Medeni Kanunun 166. Maddesince;

“Evlilik birliği, ortak hayatı sürdürmeleri kendinden beklenemeyecek derecede temelinden sarsılmış olursa, eşlerden her biri boşanma davası açabilir.

Yukarıdaki fıkrada belirtilen hallerde, davacının kusuru daha ağır ise, davalının açılan davaya itiraz hakkı vardır. Bununla beraber bu itiraz, hakkın kötüye kullanılması niteliğinde ise ve evlilik birliğinin devamında davalı ve çocuklar bakımından korunmaya değer bir yarar kalmamışsa boşanmaya karar verilebilir. …” denilmiştir.

İlgili kanun maddesinden de anlaşılacağı üzere hakimin boşanmaya karar verebilmesi için iki koşul aranmış olup, “evlilik birliğinin temelinden sarsılmış olması” ve “ortak hayatın çekilmez hale gelmiş olması” şartlarının aynı anda maddi olayda bulunması gerekmektedir. İlk koşul olan evlilik birliğinin temelinden sarsılmış olması koşulu, eşler arasında “geçimsizlik” ve/veya “anlaşmazlık” olmasıdır ve bu geçimsizlik ve/veya anlaşmazlığın evlilik birliğini temelinden sarsacak derecede “ciddi” ve “şiddetli” olması gerekmektedir.

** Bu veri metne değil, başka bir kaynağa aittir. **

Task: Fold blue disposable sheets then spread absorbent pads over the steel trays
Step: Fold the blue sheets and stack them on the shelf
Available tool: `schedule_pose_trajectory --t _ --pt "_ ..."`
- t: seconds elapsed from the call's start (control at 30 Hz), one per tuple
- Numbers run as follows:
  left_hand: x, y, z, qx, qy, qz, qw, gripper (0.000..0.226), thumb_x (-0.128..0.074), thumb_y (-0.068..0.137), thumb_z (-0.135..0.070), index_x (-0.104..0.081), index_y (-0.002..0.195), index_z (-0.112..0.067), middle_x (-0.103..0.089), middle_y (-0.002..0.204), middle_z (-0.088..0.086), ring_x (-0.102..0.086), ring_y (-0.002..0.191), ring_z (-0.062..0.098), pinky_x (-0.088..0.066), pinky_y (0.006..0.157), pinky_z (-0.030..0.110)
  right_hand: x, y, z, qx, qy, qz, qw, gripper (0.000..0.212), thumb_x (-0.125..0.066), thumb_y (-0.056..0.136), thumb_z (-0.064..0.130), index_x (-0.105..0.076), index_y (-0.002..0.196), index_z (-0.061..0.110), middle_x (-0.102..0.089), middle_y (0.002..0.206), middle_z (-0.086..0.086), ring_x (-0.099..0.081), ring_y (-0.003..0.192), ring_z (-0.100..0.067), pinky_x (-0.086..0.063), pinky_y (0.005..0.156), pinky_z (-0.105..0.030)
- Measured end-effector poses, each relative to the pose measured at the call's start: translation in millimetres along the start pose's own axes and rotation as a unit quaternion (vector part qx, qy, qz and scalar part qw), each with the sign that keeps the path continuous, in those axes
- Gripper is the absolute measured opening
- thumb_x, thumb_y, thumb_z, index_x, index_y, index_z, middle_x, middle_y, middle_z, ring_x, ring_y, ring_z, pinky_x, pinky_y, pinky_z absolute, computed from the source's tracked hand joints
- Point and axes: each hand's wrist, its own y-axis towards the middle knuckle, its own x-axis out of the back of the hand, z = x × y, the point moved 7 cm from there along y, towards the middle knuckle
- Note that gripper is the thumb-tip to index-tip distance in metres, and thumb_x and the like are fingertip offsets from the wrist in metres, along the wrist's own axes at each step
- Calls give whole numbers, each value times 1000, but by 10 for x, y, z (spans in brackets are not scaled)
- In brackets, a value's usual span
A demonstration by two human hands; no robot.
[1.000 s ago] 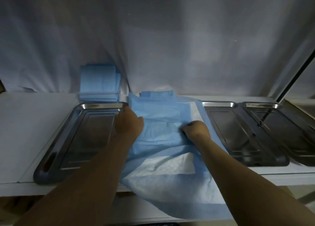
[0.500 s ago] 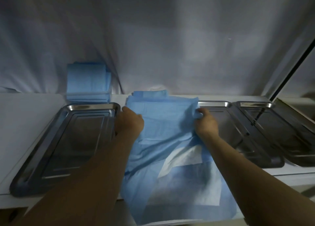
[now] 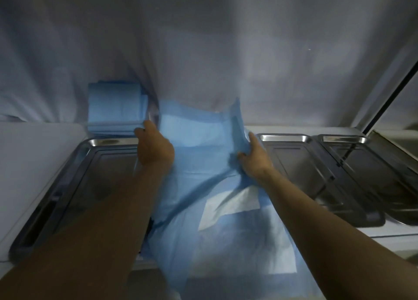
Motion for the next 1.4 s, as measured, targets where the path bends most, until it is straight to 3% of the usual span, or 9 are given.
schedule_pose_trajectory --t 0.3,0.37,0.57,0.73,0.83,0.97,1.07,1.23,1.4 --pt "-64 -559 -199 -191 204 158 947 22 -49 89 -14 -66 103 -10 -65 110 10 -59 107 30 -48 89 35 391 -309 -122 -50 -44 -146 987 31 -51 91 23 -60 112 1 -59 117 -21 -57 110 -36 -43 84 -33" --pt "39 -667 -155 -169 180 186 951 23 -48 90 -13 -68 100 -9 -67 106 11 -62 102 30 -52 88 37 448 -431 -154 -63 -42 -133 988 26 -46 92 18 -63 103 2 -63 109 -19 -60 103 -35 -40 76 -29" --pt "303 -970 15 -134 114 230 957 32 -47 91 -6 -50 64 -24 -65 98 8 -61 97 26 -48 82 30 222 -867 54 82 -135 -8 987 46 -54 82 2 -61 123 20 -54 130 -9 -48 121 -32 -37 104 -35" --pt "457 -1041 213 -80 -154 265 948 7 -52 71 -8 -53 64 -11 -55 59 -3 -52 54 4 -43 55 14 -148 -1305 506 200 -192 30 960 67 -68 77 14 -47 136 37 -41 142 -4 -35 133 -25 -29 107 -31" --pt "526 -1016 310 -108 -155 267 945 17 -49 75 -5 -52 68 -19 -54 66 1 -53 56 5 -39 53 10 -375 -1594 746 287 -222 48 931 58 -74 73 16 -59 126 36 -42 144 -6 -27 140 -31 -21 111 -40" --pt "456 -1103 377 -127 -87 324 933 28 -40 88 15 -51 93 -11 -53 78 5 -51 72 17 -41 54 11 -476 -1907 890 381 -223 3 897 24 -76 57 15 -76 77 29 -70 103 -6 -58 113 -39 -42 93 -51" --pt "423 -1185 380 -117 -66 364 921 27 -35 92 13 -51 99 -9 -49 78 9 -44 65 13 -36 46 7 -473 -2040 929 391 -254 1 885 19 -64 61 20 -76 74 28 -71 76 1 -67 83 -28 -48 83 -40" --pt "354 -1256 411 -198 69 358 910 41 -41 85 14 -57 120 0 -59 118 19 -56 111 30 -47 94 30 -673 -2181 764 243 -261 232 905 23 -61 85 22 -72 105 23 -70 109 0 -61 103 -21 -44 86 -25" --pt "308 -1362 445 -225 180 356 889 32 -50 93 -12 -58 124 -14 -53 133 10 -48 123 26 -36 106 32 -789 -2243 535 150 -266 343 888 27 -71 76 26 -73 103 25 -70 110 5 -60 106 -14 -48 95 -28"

Aynı zamanda eşler arasında olan geçimsizlik ve/veya anlaşmazlığın, ikinci koşul olan ortak hayatı çekilmez hale getirmiş olması da şarttır.

İlgili boşanma sebebi kusura dayanan bir boşanma sebebi değildir. Eşlerden her ikisi de kusurlu olsa veya her ikisinin de kusuru bulunmasa bile boşanma davası açılabilir. Bununla beraber ilgili hüküm gereğince; davacının kusuru daha ağır ise, davalının açılan davaya itiraz hakkı vardır.

Kusurlu tarafa boşanma davası açama hakkı verilmişse de İçtihatlara göre, davacı tam kusurlu, davalının da hiçbir kusuru yoksa ve davalı davaya itiraz etmişse boşanma davası reddedilmelidir. Yani davalının davaya itiraz etmesi halinde boşanmaya karar verilebilmesi için davalının az da olsa kusurunun varlığı gerekmektedir.

Boşanmaya karar verilebilmesi için ilgili kanun maddesinden de anlaşılacağı üzere; az kusurlu eşin davaya itirazı, hakkın kötüye kullanılması niteliğinde olmalı ve evlilik birliğinin devamında davalı ve çocuklar bakımından korunmaya değer bir yarar kalmamalıdır. Yani az kusurlu eşin davaya itiraz etmesi ve bu durumun tespiti boşanma davasının reddedilmesi için tek başına yeterli değildir.